Give back the data exactly, with no images.
────────
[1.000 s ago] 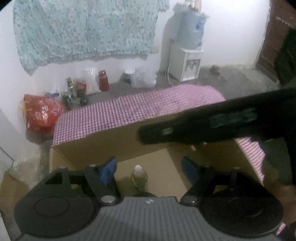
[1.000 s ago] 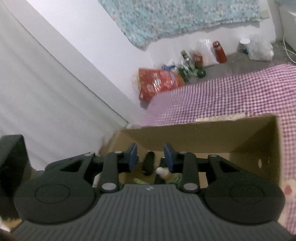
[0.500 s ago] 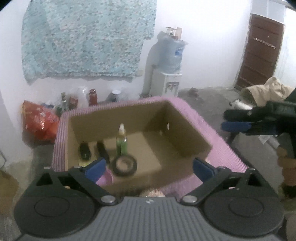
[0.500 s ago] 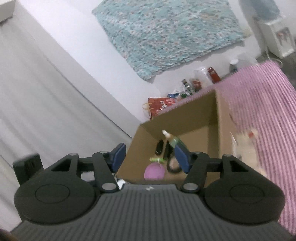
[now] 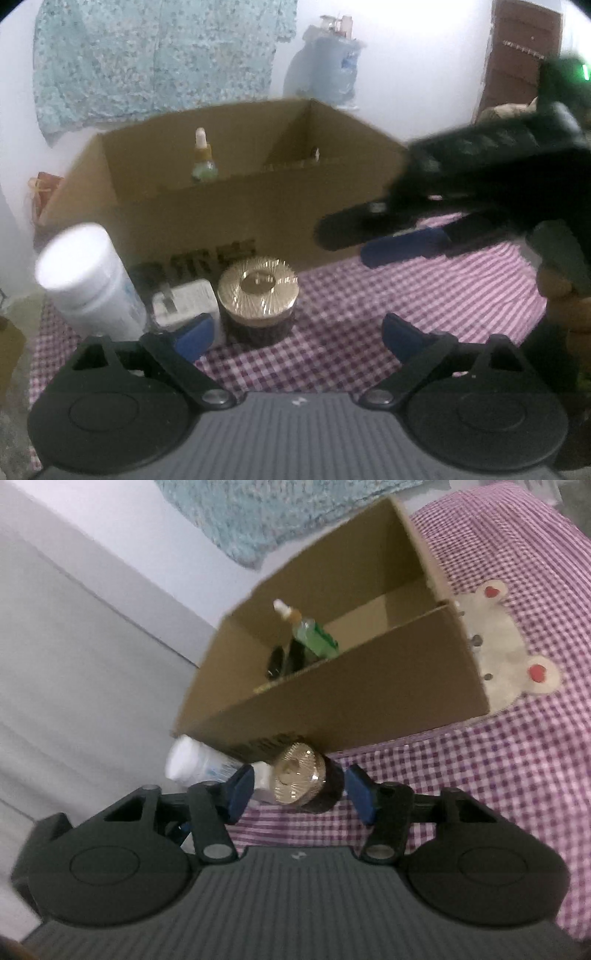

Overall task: Organize rigid objects
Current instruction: 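Grasp the gold-lidded jar by its lid with the right tool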

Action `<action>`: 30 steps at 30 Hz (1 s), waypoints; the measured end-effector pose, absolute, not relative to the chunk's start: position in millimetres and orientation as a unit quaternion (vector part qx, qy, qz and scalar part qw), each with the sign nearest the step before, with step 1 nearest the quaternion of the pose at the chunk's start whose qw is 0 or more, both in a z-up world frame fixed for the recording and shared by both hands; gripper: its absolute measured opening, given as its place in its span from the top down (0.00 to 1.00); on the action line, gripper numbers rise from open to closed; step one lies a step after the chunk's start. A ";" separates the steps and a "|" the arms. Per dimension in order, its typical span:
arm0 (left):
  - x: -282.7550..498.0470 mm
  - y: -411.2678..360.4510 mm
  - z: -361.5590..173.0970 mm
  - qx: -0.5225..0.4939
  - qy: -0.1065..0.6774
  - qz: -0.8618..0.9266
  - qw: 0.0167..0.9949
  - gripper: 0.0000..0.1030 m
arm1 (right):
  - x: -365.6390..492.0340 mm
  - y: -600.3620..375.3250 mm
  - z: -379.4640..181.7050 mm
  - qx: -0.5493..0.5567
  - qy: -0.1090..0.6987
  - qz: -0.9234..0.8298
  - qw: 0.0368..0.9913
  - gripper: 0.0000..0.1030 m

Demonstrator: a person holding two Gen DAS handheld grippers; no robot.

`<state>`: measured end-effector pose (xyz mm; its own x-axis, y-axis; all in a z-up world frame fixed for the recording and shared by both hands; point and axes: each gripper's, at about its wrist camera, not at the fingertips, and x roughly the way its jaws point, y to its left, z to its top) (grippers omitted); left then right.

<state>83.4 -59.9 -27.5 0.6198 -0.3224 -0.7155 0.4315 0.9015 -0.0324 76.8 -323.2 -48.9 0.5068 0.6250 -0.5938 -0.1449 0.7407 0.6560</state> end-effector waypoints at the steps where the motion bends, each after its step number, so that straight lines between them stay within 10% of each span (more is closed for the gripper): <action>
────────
*Answer to the exercise*:
[1.000 s ago] 
[1.000 s ago] 
[0.500 s ago] 
[0.500 s ago] 
[now] 

Overall task: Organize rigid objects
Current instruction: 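Grasp the gold-lidded jar by its lid with the right tool
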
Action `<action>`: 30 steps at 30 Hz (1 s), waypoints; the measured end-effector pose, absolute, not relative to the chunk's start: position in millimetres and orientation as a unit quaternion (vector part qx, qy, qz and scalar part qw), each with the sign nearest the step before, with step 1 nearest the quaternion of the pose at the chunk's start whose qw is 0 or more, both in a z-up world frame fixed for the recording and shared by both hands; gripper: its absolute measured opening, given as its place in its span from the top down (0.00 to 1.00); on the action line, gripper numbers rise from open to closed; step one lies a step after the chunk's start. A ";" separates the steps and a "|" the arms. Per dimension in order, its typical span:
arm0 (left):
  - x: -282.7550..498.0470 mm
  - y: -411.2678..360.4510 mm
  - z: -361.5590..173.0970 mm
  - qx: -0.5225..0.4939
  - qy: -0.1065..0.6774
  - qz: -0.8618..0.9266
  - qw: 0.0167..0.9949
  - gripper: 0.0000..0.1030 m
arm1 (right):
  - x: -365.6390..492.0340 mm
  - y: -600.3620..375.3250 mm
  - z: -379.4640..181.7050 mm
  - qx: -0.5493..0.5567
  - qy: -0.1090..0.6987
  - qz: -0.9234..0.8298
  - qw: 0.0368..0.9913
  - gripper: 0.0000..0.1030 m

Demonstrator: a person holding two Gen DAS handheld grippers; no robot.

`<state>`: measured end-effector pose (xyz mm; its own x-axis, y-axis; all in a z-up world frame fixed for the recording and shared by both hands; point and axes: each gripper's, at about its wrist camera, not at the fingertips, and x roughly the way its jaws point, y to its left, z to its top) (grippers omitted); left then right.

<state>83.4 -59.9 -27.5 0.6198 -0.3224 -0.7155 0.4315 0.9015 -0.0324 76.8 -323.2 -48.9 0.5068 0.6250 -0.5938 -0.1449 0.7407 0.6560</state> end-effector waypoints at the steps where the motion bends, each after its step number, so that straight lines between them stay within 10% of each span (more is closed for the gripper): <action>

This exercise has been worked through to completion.